Verbatim transcription of the listing is needed.

DATA PROVIDED START

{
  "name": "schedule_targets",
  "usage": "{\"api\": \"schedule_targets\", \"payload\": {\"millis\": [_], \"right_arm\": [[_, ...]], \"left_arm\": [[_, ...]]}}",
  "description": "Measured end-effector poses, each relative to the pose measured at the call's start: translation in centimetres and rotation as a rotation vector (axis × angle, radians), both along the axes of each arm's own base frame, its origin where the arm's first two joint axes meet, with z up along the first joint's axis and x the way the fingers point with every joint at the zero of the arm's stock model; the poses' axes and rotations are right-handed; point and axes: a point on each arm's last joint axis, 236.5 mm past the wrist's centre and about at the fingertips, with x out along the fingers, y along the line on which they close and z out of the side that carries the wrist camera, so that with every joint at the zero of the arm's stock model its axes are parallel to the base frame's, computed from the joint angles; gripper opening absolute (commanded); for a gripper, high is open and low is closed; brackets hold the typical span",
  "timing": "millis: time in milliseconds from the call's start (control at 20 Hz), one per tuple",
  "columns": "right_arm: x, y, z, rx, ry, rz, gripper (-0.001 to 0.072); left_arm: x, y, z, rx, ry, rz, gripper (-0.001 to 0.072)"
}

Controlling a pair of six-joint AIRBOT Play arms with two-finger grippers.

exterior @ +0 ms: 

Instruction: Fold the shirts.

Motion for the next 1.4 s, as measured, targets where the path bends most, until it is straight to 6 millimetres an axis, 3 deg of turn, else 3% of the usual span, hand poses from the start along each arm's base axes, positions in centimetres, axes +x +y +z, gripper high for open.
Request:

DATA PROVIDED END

◆ PROBLEM SOLUTION
{
  "name": "schedule_targets",
  "usage": "{\"api\": \"schedule_targets\", \"payload\": {\"millis\": [_], \"right_arm\": [[_, ...]], \"left_arm\": [[_, ...]]}}",
  "description": "Measured end-effector poses, each relative to the pose measured at the call's start: translation in centimetres and rotation as a rotation vector (axis × angle, radians), both along the axes of each arm's own base frame, its origin where the arm's first two joint axes meet, with z up along the first joint's axis and x the way the fingers point with every joint at the zero of the arm's stock model; the poses' axes and rotations are right-handed; point and axes: a point on each arm's last joint axis, 236.5 mm past the wrist's centre and about at the fingertips, with x out along the fingers, y along the line on which they close and z out of the side that carries the wrist camera, so that with every joint at the zero of the arm's stock model its axes are parallel to the base frame's, computed from the joint angles; gripper opening absolute (commanded); for a gripper, high is open and low is closed; brackets hold the typical span",
  "timing": "millis: time in milliseconds from the call's start (control at 20 Hz), one per tuple",
  "columns": "right_arm: x, y, z, rx, ry, rz, gripper (-0.001 to 0.072); left_arm: x, y, z, rx, ry, rz, gripper (-0.001 to 0.072)"
}

Controlling a pair of six-joint AIRBOT Play arms with two-finger grippers.

exterior @ +0 ms: 

Instruction: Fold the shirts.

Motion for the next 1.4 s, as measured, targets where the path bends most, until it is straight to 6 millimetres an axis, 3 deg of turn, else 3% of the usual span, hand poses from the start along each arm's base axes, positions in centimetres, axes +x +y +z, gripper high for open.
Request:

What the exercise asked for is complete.